_EXERCISE:_ Each record needs to be echoed exactly; can you do that?

_INFORMATION SUPPLIED:_

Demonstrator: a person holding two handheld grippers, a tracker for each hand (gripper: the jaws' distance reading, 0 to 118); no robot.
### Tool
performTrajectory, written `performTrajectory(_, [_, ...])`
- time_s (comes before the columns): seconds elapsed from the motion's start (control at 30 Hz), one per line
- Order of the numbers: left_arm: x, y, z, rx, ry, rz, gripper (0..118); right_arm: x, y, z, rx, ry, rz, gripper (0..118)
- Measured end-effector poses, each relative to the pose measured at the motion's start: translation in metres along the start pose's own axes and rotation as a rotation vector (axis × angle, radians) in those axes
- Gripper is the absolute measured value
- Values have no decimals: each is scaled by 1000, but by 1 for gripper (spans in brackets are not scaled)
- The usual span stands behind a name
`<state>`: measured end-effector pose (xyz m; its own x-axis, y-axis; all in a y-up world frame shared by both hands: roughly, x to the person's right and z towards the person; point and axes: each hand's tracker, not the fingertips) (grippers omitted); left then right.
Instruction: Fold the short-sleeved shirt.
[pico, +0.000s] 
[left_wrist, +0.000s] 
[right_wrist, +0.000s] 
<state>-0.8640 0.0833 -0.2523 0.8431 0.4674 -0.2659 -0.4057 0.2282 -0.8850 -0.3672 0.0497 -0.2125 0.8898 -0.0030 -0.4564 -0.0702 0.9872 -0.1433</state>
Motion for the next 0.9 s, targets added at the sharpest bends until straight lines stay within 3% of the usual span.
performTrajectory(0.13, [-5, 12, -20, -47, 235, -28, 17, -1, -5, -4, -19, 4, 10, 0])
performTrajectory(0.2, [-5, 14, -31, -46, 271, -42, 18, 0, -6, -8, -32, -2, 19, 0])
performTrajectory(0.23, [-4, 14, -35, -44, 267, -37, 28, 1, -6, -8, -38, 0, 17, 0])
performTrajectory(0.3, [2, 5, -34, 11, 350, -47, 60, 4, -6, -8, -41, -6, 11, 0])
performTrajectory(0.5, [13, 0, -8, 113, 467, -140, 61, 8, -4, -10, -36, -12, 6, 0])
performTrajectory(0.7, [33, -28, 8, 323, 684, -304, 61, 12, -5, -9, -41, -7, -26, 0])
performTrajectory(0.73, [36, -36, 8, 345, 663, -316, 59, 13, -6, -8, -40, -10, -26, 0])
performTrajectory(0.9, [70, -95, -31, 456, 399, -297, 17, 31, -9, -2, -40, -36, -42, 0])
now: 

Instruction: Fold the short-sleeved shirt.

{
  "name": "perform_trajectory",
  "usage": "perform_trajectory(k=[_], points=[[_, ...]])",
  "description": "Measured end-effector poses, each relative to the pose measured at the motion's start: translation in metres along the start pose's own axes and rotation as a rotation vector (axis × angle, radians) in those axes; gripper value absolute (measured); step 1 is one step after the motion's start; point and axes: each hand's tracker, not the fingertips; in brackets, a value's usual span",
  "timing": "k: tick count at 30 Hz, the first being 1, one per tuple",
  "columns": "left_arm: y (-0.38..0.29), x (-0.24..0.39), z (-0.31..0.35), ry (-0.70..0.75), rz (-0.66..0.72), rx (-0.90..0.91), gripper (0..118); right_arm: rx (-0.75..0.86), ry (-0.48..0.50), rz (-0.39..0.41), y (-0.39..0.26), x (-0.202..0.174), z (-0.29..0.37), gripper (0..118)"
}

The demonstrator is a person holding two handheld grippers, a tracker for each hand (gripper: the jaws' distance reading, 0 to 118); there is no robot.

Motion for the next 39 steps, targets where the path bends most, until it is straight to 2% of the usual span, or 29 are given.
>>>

_ANSWER TO THE EXERCISE:_
Demonstrator: a person holding two handheld grippers, a tracker for each hand (gripper: the jaws' distance reading, 0 to 118); no robot.
### Tool
performTrajectory, written `performTrajectory(_, [_, ...])`
- time_s (comes before the columns): seconds elapsed from the motion's start (control at 30 Hz), one per line
- Order of the numbers: left_arm: x, y, z, rx, ry, rz, gripper (0..118); right_arm: x, y, z, rx, ry, rz, gripper (0..118)
- Measured end-effector poses, each relative to the pose measured at the motion's start: translation in metres along the start pose's own axes and rotation as a rotation vector (axis × angle, radians) in those axes
- Gripper is the absolute measured value
- Values have no decimals: each is scaled by 1000, but by 1 for gripper (spans in brackets are not scaled)
- The usual span stands behind a name
`<state>`: measured end-effector pose (xyz m; its own x-axis, y-axis; all in a y-up world frame shared by both hands: roughly, x to the person's right and z towards the person; point and axes: each hand's tracker, not the fingertips) (grippers omitted); left then right.
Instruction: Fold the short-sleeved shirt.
[pico, +0.000s] 
[left_wrist, +0.000s] 
[right_wrist, +0.000s] 
<state>-0.8640 0.0833 -0.2523 0.8431 0.4674 -0.2659 -0.4057 0.2282 -0.8850 -0.3672 0.0497 -0.2125 0.8898 -0.0030 -0.4564 -0.0702 0.9872 -0.1433</state>
Motion for the next 0.9 s, targets added at the sharpest bends until straight lines stay within 3% of the usual span.
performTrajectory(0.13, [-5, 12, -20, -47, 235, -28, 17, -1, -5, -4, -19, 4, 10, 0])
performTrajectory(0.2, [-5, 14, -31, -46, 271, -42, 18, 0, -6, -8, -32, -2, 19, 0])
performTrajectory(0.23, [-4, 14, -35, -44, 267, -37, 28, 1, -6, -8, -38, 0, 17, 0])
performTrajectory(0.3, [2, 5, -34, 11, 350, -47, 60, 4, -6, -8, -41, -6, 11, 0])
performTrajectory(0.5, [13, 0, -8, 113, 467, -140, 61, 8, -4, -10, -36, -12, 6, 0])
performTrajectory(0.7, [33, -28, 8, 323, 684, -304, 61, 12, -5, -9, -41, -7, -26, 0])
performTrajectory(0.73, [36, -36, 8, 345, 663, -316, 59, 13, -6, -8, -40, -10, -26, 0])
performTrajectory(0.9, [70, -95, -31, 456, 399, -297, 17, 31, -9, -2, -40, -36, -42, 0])
now: 

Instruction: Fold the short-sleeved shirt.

{
  "name": "perform_trajectory",
  "usage": "perform_trajectory(k=[_], points=[[_, ...]])",
  "description": "Measured end-effector poses, each relative to the pose measured at the motion's start: translation in metres along the start pose's own axes and rotation as a rotation vector (axis × angle, radians) in those axes; gripper value absolute (measured); step 1 is one step after the motion's start; point and axes: each hand's tracker, not the fingertips; in brackets, a value's usual span",
  "timing": "k: tick count at 30 Hz, the first being 1, one per tuple",
  "columns": "left_arm: y (-0.38..0.29), x (-0.24..0.39), z (-0.31..0.35), ry (-0.70..0.75), rz (-0.66..0.72), rx (-0.90..0.91), gripper (0..118); right_arm: rx (-0.75..0.86), ry (-0.48..0.50), rz (-0.39..0.41), y (-0.39..0.26), x (-0.202..0.174), z (-0.29..0.37), gripper (0..118)"
}

The demonstrator is a person holding two handheld grippers, a tracker for each hand (gripper: the jaws' distance reading, 0 to 118); there is no robot.

Motion for the next 39 steps, targets where the path bends most, until it is straight to 2% of the usual span, or 29 are given.
>>>

This completes the answer.